TASK DESCRIPTION => Using the entries that follow, write out the line containing "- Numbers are", the line containing "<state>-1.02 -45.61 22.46", and every line between them, exactly and nothing else.

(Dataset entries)

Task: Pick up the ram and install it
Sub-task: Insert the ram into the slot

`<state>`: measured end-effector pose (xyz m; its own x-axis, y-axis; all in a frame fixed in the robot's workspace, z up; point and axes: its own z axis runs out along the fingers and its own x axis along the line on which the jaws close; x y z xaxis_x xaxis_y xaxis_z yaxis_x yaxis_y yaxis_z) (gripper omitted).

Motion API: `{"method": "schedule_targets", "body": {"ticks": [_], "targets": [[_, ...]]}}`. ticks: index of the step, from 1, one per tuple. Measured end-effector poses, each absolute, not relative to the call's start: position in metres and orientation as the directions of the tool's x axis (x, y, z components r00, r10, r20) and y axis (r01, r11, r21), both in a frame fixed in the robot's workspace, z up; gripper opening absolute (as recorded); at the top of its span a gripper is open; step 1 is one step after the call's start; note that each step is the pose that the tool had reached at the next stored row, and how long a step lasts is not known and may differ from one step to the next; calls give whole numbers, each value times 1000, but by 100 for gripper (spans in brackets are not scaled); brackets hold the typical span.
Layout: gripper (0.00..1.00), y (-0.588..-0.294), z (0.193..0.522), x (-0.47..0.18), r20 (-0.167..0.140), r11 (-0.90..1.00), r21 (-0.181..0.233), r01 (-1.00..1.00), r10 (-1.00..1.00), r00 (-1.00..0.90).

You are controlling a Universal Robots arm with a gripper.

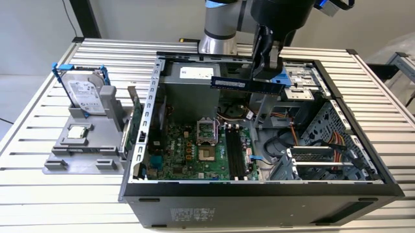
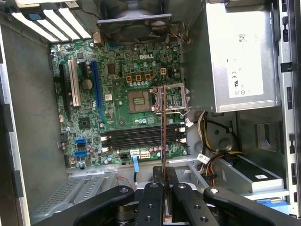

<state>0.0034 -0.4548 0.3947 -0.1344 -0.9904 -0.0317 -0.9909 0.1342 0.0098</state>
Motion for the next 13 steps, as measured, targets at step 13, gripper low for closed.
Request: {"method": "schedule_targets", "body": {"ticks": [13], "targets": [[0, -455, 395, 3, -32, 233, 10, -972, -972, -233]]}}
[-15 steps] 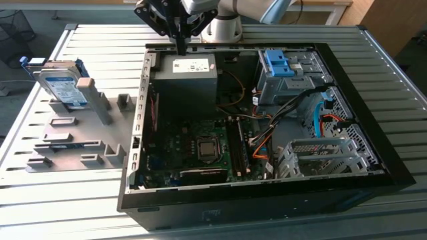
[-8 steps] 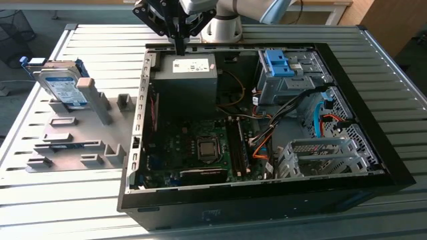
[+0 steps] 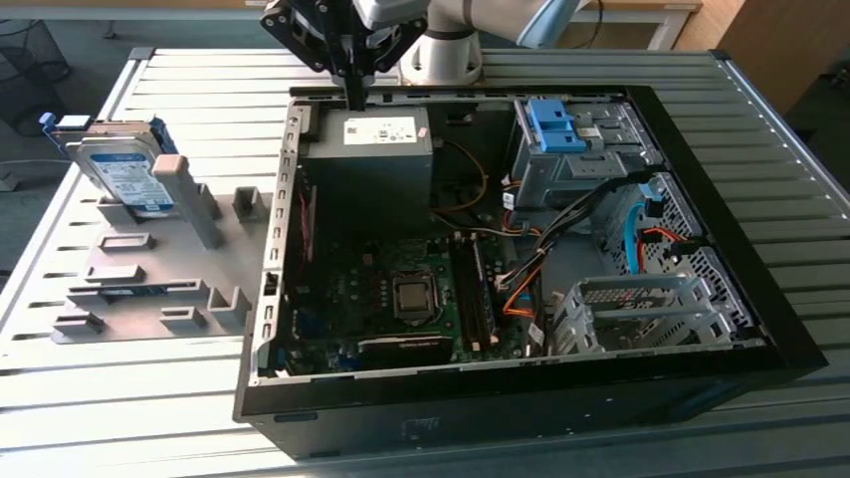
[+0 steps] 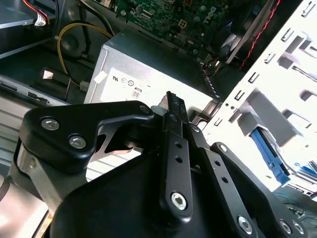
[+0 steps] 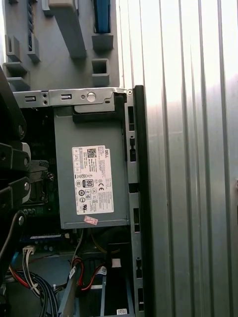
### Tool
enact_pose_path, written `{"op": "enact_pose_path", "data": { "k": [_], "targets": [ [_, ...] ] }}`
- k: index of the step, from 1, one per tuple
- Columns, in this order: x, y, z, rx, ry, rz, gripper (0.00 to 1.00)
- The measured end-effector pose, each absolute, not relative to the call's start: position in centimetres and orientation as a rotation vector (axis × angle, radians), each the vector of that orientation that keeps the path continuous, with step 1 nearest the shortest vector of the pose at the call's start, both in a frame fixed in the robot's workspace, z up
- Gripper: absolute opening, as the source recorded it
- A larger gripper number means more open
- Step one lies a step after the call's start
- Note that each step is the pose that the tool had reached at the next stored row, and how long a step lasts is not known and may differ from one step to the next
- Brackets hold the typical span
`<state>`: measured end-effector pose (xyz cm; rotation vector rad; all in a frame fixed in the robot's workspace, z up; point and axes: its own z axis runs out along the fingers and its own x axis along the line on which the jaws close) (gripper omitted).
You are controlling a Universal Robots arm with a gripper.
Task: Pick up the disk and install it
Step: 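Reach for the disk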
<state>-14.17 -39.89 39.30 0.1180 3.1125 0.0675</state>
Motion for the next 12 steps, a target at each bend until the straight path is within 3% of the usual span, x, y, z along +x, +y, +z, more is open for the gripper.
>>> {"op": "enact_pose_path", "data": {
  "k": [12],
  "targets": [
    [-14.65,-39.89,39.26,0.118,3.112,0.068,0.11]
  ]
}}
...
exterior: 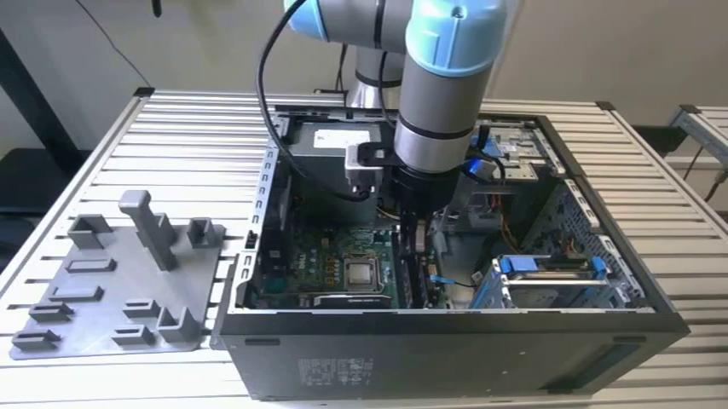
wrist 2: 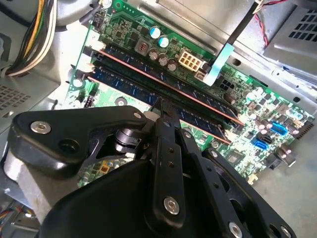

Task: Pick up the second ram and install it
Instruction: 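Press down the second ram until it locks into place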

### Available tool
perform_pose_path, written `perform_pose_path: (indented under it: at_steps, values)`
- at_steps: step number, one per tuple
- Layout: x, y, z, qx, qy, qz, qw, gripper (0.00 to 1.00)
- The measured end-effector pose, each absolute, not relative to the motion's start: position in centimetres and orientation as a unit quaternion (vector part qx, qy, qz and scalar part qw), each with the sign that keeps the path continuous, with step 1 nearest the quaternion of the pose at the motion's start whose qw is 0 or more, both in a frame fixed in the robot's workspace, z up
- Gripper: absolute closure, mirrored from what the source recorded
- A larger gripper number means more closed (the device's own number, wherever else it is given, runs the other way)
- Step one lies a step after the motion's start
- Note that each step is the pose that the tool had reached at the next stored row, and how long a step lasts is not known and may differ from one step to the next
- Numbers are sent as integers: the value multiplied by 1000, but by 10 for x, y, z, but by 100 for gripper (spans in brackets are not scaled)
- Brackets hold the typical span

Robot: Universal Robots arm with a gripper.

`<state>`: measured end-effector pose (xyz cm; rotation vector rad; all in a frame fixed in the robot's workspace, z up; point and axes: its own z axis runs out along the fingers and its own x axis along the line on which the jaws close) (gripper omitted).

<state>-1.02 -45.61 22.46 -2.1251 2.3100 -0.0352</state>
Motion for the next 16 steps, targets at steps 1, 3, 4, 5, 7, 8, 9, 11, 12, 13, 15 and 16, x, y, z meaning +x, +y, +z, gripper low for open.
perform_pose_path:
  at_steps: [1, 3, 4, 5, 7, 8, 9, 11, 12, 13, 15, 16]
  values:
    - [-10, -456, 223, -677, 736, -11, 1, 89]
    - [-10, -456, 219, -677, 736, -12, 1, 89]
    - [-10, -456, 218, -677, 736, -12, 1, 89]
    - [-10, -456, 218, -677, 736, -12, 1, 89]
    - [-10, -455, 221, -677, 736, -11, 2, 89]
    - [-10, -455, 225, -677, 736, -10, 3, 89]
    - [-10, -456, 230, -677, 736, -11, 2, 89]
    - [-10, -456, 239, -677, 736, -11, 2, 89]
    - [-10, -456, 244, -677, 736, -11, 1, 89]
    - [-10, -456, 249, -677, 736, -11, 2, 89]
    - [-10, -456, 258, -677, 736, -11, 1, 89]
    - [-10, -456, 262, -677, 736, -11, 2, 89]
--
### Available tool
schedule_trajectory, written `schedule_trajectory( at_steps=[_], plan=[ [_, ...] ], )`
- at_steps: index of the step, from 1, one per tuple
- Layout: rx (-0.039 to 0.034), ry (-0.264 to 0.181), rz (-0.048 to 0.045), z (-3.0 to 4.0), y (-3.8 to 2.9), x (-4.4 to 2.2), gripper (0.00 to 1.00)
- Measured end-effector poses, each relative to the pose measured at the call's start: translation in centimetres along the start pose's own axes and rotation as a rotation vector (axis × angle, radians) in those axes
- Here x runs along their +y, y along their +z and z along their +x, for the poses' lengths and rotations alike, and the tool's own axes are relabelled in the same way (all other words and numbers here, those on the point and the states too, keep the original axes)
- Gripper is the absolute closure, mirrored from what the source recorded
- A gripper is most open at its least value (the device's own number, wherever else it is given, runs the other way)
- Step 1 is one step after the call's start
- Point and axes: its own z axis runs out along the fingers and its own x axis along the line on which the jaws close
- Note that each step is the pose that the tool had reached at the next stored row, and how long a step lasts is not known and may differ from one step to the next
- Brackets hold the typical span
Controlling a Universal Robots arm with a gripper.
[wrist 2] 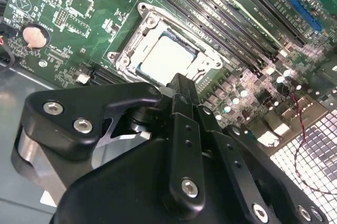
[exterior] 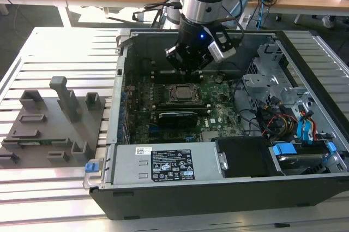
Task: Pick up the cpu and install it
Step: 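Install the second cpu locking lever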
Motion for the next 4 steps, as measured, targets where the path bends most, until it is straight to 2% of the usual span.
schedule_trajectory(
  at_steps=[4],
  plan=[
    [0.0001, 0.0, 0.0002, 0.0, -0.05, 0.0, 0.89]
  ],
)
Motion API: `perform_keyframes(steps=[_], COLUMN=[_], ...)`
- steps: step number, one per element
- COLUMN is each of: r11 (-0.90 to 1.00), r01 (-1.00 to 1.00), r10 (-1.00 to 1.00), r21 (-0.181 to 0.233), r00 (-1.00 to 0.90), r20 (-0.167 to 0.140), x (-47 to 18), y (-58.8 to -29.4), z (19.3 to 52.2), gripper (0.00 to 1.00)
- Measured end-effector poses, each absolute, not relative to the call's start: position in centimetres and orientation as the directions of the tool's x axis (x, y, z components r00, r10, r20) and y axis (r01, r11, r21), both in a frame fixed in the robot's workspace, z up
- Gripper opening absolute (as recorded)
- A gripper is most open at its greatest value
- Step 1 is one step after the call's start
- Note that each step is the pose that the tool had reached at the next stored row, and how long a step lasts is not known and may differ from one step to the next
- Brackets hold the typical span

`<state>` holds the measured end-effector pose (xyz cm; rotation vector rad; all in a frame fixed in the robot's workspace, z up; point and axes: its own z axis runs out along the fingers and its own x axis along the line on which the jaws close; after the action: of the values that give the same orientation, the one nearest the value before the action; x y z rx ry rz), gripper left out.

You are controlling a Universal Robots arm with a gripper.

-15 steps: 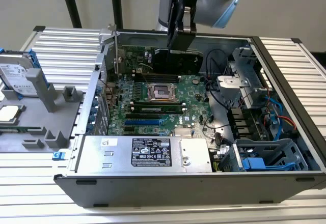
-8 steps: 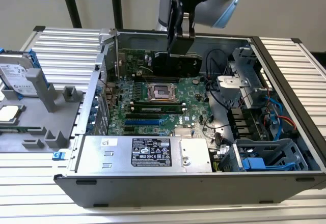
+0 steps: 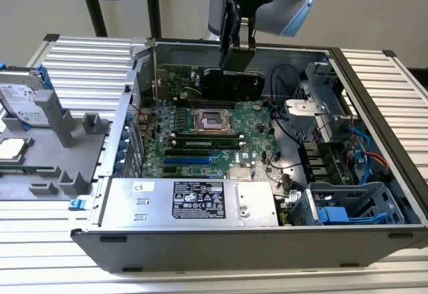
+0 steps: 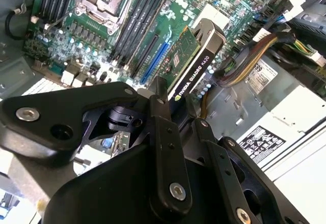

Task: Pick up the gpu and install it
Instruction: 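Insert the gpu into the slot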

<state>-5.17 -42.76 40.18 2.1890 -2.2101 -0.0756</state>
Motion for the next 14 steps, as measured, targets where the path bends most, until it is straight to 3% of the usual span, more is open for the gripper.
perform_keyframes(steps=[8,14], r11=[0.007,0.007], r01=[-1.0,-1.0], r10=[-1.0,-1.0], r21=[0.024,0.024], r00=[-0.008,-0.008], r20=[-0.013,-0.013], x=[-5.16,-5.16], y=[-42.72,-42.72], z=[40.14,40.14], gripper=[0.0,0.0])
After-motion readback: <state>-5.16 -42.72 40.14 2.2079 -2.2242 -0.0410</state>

TASK ANSWER =>
- Numbers are sent as integers: the value multiplied by 1000, but by 10 for x, y, z, but by 100 for gripper (spans in brackets are not scaled)
- Brackets hold the typical span

Robot: Universal Robots arm with a gripper.

`<state>`: measured end-effector pose (xyz cm; rotation vector rad; all in a frame fixed in the robot's workspace, z up; point and axes: its own z axis runs out along the fingers and its own x axis along the line on which the jaws close) (gripper omitted).

<state>-1.02 -45.61 22.46 -2.1251 2.3100 -0.0352</state>

Nothing else is required to complete this exercise.